Police barriers kept protesters several hundred metres away from the hotel where hundreds of business and political leaders, including some 20 heads of state or government, attended the second day of a conference on the future of the expanded European Union.
The demonstration was mostly peaceful and no arrests were reported.
Banners read Capitalism Kills, Let's Kill Capitalism, Shut Down the Summit of Unemployment, War and Corruption, Away with Global U.S. Terror, and No Blood For Oil.
Many protested the U.S.-led war and occupation in Iraq, which the Polish government has supported by sending troops.
As protesters passed by police, some threw rolls of toilet paper and yelled, "Fascists! Bourgeois! Your end is coming!"
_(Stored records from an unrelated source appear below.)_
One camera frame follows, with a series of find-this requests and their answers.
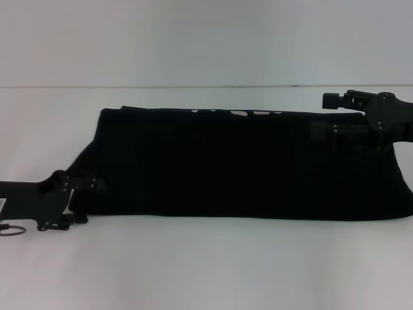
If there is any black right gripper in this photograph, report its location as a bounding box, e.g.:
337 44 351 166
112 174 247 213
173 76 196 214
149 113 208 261
308 89 413 152

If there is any left gripper cable with connectors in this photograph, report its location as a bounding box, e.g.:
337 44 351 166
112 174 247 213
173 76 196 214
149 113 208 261
0 223 26 238

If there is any black shirt with white print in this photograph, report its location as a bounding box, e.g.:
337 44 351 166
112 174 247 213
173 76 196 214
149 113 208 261
66 105 413 223

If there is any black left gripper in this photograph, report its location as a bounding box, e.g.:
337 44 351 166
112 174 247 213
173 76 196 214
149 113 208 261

They then moved on to the U.S. Embassy, chanting, "Americans go home!" At the office of Prime Minister Leszek Miller, they yelled, "Thieves!"
The European Economic Summit is organized by the Geneva-based World Economic Forum, which anti-globalization groups view as an exclusive club representing the rich.
Protesters regularly target the forum's annual conference in Davos, Switzerland, but are kept far away by police.